Ce samedi soir, environ 200 personnes ont assisté à un spectacle illégal de l'humoriste controversé Dieudonné à Caussols, situé près de Grasse dans les Alpes-Maritimes. La préfecture a rapidement ordonné l'évacuation des lieux, sur la base d'un arrêté d'interdiction émis la veille par le préfet des Alpes-Maritimes, Laurent Hottiaux, mentionnant les antécédents judiciaires de l'artiste liés à des propos jugés antisémites et incitant à la haine raciale.
Malgré la présence des forces de gendarmerie, qui avaient été déployées pour faire respecter cet arrêté, environ 200 spectateurs ont bravé l'interdiction pour assister à la performance. Selon la préfecture, les gendarmes ont dû intervenir pour procéder à l'évacuation des participants, en dressant des contraventions pour les contrevenants.
Cet incident n'est pas isolé. Des événements précédents où Dieudonné se produisait ont été également interrompus par les autorités. En octobre, les gendarmes avaient stoppé une représentation à Hérin, suite à un arrêté d’interdiction similaire approuvé par le tribunal administratif. Même scénario en juillet dernier à Lestrem, dans le Pas-de-Calais, où un spectacle a été annulé de la même manière.
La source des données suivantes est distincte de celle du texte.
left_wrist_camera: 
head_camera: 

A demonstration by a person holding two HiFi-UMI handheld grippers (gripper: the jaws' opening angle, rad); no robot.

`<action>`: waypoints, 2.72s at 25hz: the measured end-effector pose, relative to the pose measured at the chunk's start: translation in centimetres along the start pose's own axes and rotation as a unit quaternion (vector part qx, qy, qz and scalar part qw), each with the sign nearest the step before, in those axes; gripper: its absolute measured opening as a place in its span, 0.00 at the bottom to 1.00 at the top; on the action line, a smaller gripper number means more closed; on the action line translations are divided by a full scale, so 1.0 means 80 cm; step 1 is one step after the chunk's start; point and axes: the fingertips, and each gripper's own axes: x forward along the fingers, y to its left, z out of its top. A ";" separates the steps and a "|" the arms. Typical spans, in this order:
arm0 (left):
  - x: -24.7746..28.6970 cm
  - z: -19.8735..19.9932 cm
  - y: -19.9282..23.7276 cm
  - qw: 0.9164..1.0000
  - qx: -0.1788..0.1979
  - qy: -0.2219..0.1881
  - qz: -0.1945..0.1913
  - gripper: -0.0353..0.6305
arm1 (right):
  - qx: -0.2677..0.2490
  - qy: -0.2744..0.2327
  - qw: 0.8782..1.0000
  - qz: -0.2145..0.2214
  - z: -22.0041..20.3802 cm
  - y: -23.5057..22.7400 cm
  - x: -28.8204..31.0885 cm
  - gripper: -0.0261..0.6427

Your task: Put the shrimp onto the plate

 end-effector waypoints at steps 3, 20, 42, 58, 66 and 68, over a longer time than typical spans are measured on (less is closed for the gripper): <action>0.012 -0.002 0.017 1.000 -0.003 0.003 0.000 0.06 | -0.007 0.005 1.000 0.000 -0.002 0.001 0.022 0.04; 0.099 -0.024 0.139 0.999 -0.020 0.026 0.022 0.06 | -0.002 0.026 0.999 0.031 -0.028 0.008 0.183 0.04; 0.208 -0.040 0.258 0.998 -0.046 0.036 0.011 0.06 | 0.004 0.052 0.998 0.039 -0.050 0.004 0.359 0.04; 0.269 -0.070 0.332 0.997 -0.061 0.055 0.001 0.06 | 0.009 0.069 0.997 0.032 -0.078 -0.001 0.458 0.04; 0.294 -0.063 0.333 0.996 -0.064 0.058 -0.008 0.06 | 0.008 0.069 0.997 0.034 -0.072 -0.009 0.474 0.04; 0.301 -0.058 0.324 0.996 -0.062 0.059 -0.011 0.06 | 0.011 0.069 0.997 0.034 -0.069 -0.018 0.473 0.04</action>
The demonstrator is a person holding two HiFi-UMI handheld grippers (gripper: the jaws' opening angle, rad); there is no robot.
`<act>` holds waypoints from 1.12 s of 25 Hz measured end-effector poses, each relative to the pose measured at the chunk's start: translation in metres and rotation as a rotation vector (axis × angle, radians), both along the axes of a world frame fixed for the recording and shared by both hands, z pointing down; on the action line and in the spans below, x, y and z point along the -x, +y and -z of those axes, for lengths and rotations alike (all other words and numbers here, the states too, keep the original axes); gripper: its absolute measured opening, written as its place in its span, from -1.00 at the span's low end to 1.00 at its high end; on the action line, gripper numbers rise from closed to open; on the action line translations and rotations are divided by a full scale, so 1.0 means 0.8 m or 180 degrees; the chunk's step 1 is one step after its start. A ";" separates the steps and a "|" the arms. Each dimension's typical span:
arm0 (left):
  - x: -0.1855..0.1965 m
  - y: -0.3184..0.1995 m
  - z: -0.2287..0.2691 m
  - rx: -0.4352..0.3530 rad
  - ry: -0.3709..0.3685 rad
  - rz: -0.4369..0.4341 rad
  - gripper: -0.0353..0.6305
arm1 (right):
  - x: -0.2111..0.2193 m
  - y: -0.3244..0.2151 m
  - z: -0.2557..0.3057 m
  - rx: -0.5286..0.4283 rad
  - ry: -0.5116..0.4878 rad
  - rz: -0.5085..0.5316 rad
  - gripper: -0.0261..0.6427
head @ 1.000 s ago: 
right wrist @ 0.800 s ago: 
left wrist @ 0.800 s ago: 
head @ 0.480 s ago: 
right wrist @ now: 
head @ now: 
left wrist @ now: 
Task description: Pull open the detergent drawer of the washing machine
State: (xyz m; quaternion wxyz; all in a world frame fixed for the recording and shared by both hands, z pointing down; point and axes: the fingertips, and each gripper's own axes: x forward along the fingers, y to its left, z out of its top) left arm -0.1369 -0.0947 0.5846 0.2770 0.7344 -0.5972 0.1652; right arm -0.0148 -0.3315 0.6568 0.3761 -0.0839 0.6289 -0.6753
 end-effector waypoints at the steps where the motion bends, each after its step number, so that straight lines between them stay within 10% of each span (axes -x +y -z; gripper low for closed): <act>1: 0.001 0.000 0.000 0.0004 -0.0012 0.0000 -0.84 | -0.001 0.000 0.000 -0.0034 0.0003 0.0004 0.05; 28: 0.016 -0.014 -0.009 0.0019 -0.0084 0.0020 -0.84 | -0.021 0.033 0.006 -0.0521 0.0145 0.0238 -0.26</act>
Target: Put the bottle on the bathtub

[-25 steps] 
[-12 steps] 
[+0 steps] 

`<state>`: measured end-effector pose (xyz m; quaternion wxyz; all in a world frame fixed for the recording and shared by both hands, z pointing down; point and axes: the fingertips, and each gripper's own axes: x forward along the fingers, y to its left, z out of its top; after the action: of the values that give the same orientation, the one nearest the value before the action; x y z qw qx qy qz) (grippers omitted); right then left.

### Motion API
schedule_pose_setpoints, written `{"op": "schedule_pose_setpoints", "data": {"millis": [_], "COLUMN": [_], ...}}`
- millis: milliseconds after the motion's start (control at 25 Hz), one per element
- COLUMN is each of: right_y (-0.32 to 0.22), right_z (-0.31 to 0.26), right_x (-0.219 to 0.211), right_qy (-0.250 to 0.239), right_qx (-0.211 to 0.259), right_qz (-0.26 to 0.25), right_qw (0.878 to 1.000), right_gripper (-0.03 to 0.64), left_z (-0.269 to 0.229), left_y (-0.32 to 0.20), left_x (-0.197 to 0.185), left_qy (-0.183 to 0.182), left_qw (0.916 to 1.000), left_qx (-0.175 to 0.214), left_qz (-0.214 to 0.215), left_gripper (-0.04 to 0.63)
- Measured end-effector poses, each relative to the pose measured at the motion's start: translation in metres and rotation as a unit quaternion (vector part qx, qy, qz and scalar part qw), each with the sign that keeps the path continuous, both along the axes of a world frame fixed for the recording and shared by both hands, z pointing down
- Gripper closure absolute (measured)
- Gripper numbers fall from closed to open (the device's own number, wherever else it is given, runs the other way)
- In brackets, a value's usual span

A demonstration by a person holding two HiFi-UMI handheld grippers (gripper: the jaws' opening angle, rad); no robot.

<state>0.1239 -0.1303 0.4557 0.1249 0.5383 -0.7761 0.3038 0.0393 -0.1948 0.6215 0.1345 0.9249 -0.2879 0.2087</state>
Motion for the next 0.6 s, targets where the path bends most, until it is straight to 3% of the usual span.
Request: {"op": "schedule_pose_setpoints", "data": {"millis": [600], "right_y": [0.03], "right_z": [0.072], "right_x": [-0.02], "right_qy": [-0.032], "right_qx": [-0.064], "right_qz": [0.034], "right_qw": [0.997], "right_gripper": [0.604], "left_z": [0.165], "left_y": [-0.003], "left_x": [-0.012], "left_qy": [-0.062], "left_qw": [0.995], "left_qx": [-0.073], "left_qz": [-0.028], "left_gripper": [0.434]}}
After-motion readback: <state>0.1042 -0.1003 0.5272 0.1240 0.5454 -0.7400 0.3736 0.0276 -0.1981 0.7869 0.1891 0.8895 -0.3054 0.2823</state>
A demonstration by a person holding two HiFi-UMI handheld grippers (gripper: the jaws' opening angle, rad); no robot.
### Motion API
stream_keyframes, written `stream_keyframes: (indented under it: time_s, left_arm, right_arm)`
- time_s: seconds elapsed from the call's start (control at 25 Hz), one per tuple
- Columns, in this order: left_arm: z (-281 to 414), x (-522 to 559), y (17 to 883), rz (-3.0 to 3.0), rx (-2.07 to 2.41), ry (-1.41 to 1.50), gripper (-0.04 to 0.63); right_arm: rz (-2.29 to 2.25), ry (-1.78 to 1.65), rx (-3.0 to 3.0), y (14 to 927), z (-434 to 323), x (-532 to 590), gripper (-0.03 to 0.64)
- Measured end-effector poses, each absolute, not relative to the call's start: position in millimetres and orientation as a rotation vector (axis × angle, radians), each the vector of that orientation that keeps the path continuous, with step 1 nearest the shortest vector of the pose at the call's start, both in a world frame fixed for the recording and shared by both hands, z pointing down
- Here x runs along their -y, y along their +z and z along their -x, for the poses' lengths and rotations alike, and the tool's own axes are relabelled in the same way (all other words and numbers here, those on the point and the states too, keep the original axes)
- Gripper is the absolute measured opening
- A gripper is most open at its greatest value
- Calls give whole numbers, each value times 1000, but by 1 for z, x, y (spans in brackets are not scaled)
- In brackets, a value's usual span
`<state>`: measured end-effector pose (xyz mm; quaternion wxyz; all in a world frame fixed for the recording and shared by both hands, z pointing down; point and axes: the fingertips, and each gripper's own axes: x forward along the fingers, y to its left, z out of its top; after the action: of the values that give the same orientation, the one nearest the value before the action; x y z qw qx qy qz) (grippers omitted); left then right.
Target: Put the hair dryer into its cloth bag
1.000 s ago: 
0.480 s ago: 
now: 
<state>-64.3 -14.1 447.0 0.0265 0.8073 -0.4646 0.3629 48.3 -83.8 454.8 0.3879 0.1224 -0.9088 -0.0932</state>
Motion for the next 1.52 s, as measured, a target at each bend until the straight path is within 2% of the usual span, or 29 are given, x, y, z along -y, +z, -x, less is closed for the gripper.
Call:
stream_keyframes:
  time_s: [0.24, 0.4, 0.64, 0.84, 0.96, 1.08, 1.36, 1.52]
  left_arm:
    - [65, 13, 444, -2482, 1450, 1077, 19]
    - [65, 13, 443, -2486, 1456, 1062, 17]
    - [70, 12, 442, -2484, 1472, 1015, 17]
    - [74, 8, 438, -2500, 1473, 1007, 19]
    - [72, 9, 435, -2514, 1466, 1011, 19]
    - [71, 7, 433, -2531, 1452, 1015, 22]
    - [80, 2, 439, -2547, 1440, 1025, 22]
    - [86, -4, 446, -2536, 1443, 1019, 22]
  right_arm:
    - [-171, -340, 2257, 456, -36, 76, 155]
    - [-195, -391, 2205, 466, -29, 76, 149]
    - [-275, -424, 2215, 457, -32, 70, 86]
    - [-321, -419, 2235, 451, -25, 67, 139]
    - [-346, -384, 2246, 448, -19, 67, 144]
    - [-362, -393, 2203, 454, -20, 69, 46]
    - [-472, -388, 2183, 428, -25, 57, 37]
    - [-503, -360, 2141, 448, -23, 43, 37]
Il est important de noter que la question de la liberté d'expression se pose régulièrement dans le contexte des spectacles de Dieudonné. En janvier 2025, le tribunal administratif de Paris a autorisé la tenue de son spectacle "Vendredi 13", malgré les interdictions initiales. Cette situation souligne les tensions entre la liberté artistique et les questions d'ordre public, comme le note un expert en droit : "La frontière entre la liberté d'expression et l'incitation à la haine est souvent floue, ce qui donne lieu à des débats complexes dans la société française".
Dieudonné, qui a été plusieurs fois condamné pour ses propos, est devenu persona non grata dans divers lieux de spectacles, et ses performances sont souvent accompagnées de controverses. Aujourd'hui, il continue de se produire dans des lieux non conventionnels, y compris des tournées avec des bus itinérants.